Contre la volonté de l'église congolaise (CENCO)… et du Vatican, l'Abbé Malu-Malu rempile à la présidence de la Commission électorale (CENI). Une fonction qu'il connaît bien pour avoir organisé les premières élections "démocratiques" de 2006 à la tête de la défunte CEI. Qualifié "d'expert" par le clan gouvernemental pour avoir réussi la transition du "1+4" ainsi que le processus électoral de 2006, Apollinaire Malu-Malu revient avec plusieurs missions aux commandes d'une institution clé de la République démocratique du Congo. Fin 2007, il a également été chargé des travaux préparatoires de la Conférence de Goma en vue d'une issue à la guerre du Kivu. Une expérience intéressante pour Joseph Kabila, alors que la guerre a repris à l'Est entre les rebelles du M23 et le gouvernement.
Depuis le départ d'Apollinaire Malu-Malu de la CEI, en 2011, et la nomination du sulfureux Daniel Ngoy Mulunda, la Commission électorale n'a cessé d'être sous le feu des critiques. Du fichier électoral douteux, en passant par l'enrôlement chaotique des électeurs jusqu'au scrutin calamiteux de novembre 2011, la CENI a été tenue pour responsable des nombreux dysfonctionnements, irrégularités et soupçons de fraudes qui ont pesé sur la dernière présidentielle et législative de 2011. La Commission électorale a surtout souffert d'un manque cruel d'indépendance. L'opposition a accusé l'institution d'être au ordre du président Joseph Kabila et surtout de ne pas être en mesure d'organiser un scrutin impartial correspondant aux normes internationales. Au centre de la polémique : Daniel Ngoy Mulunda réputé très proche du chef de l'Etat. Il fallait donc changer la tête.
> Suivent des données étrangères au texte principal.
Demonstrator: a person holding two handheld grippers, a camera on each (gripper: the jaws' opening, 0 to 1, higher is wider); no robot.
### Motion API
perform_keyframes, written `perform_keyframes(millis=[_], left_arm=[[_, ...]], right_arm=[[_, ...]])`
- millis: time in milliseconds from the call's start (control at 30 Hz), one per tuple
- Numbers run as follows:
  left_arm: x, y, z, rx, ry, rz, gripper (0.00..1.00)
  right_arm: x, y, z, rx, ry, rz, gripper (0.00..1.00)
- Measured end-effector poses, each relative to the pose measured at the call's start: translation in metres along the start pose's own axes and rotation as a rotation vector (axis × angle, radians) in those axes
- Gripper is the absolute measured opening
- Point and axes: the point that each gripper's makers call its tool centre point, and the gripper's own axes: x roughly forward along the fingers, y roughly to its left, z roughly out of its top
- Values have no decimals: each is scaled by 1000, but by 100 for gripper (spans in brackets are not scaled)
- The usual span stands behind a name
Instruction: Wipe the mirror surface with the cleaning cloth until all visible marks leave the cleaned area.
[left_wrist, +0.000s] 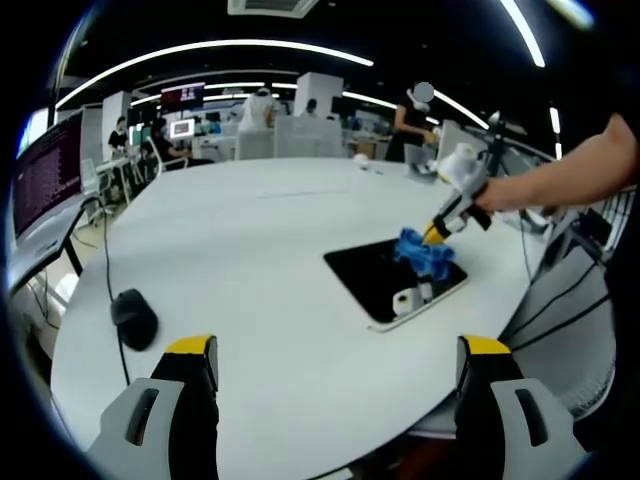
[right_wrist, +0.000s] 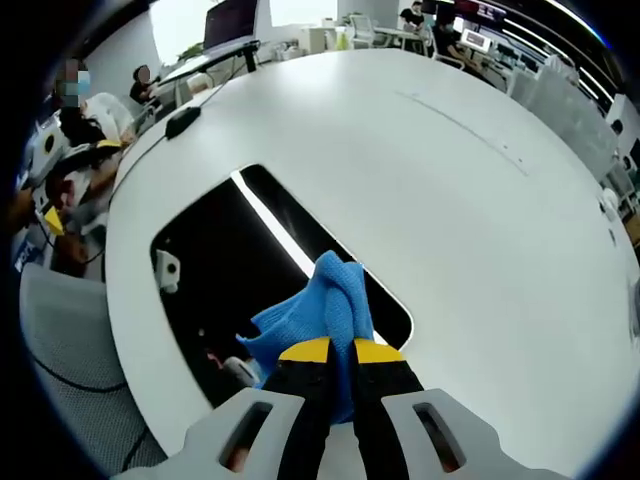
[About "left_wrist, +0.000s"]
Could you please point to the small white framed screen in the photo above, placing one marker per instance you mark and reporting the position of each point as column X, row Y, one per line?
column 182, row 129

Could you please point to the long curved ceiling light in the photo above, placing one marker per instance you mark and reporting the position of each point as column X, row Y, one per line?
column 215, row 46

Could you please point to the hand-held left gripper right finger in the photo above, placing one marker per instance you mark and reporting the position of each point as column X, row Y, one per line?
column 505, row 430

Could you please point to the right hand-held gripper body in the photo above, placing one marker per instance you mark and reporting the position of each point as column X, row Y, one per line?
column 465, row 167

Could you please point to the white mesh partition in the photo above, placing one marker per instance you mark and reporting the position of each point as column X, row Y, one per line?
column 307, row 137

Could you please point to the black monitor stand desk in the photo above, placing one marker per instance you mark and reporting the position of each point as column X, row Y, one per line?
column 55, row 250

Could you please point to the person's right hand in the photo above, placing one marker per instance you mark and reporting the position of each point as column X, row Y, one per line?
column 492, row 197

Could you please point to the dark computer monitor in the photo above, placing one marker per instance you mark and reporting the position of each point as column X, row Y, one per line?
column 47, row 175

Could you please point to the straight ceiling light strip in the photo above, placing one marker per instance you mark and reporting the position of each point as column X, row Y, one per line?
column 525, row 32

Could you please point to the blue cleaning cloth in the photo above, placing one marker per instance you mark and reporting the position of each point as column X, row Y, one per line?
column 425, row 255

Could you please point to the white ceiling air conditioner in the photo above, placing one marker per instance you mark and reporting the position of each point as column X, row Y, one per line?
column 272, row 6

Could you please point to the small white ball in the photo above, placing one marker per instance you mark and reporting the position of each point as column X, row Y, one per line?
column 361, row 160

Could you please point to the black computer mouse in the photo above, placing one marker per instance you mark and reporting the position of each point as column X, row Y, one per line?
column 135, row 320

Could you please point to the white mesh office chair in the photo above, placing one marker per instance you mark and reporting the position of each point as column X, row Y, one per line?
column 565, row 340

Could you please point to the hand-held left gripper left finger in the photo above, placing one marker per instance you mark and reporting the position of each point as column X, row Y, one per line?
column 125, row 410

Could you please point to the grey upright box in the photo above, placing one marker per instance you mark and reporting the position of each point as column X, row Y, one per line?
column 452, row 140

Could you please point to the black tripod stand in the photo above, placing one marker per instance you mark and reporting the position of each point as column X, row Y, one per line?
column 497, row 142

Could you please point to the wall display screen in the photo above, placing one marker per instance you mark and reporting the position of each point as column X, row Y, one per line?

Les chantiers de la nouvelle CENI sont colossaux. Le fichier électoral est à revoir et les élections locales, sans cesse reportées, devront bien avoir lieu… un jour. Mais l'opposition prête au nouveau président une autre mission plus officieuse : préparer la prochaine présidentielle de 2016. Normalement le président Joseph Kabila ne devrait pas se représenter après 2 mandats, comme l'exige la Constitution. Mais à Kinshasa, de mauvaises langues affirment que le chef de l'Etat pourrait être tenté par un troisième mandat, après un "toilettage" constitutionnel comme ce fut déjà le cas début 2011 pour faire passer l'élection présidentielle de 2 tours à 1 seul tour… à quelques mois seulement du scrutin. L'ouverture prochaine d'un possible "dialogue national inter-congolais" pourrait d'ailleurs préparer le terrain au clan présidentiel pour trouver de nouveaux alliés pour 2016. La désignation de l'Abbé Malu-Malu à la présidence de la CENI constitue donc une nomination hautement stratégique… une question de survie politique pour le président Kabila.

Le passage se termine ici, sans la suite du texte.